_Given information_
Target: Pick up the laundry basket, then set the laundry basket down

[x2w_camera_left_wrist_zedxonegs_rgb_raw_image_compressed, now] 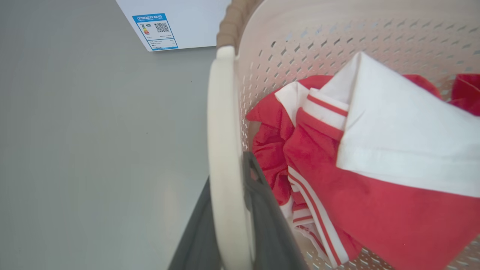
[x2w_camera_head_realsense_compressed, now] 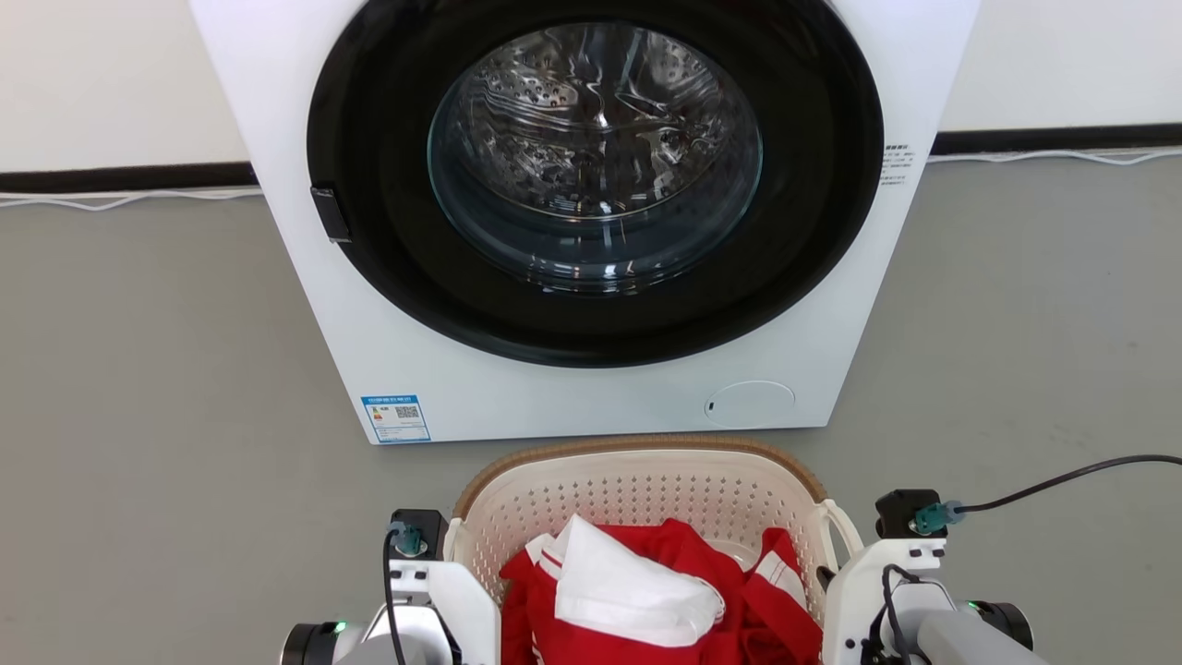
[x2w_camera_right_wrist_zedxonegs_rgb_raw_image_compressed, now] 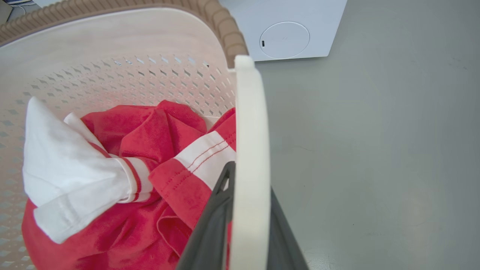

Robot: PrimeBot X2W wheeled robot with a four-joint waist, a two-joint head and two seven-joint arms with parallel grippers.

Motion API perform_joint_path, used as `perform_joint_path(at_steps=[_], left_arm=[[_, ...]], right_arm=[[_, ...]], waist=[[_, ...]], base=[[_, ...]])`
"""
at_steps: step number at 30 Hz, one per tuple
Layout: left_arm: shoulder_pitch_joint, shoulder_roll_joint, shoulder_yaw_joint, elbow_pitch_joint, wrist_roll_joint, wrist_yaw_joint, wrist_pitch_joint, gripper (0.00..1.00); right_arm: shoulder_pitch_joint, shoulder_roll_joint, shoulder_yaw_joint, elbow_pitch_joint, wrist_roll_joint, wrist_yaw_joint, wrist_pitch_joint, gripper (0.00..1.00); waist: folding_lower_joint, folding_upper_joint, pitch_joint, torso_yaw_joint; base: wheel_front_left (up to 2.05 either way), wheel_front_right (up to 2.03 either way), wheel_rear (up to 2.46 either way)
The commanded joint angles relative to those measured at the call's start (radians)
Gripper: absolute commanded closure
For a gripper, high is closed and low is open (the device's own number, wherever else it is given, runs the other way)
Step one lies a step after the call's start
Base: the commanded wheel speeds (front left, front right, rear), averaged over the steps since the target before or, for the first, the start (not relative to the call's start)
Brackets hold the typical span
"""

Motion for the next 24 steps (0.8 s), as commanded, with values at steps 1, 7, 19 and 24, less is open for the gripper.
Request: perform_joint_path(at_steps=[1,7,19,24], left_arm=[[-0.010,0.014,0.006,-0.008,-0.005,-0.011,0.003,1.00],[0.004,0.014,-0.008,-0.011,-0.020,-0.016,0.026,1.00],[0.000,0.014,-0.026,-0.009,-0.041,-0.019,0.032,1.00],[-0.001,0.014,-0.034,-0.009,-0.046,-0.022,0.031,1.00]], right_arm=[[-0.011,0.011,0.021,-0.018,-0.001,0.008,-0.002,1.00],[-0.005,0.011,0.029,-0.018,0.010,0.008,0.015,1.00],[-0.007,0.011,0.057,-0.018,0.037,0.008,0.021,1.00],[-0.007,0.011,0.057,-0.018,0.037,0.008,0.019,1.00]], waist=[[0.0001,0.0000,-0.007,0.002],[0.0001,0.0000,-0.025,0.004],[0.0001,0.0000,-0.019,-0.002],[0.0001,0.0000,-0.018,-0.004]], base=[[0.00,0.00,0.00],[0.00,0.00,0.00],[0.00,0.00,0.00],[0.00,0.00,0.00]])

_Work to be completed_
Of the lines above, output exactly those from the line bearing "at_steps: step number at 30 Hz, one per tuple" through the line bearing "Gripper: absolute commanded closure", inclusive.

_Response to the task_
at_steps: step number at 30 Hz, one per tuple
Layout: left_arm: shoulder_pitch_joint, shoulder_roll_joint, shoulder_yaw_joint, elbow_pitch_joint, wrist_roll_joint, wrist_yaw_joint, wrist_pitch_joint, gripper (0.00..1.00); right_arm: shoulder_pitch_joint, shoulder_roll_joint, shoulder_yaw_joint, elbow_pitch_joint, wrist_roll_joint, wrist_yaw_joint, wrist_pitch_joint, gripper (0.00..1.00); waist: folding_lower_joint, folding_upper_joint, pitch_joint, torso_yaw_joint; base: wheel_front_left (up to 2.05 either way), wheel_front_right (up to 2.03 either way), wheel_rear (up to 2.46 either way)
The commanded joint angles relative to those measured at the call's start (radians)
Gripper: absolute commanded closure

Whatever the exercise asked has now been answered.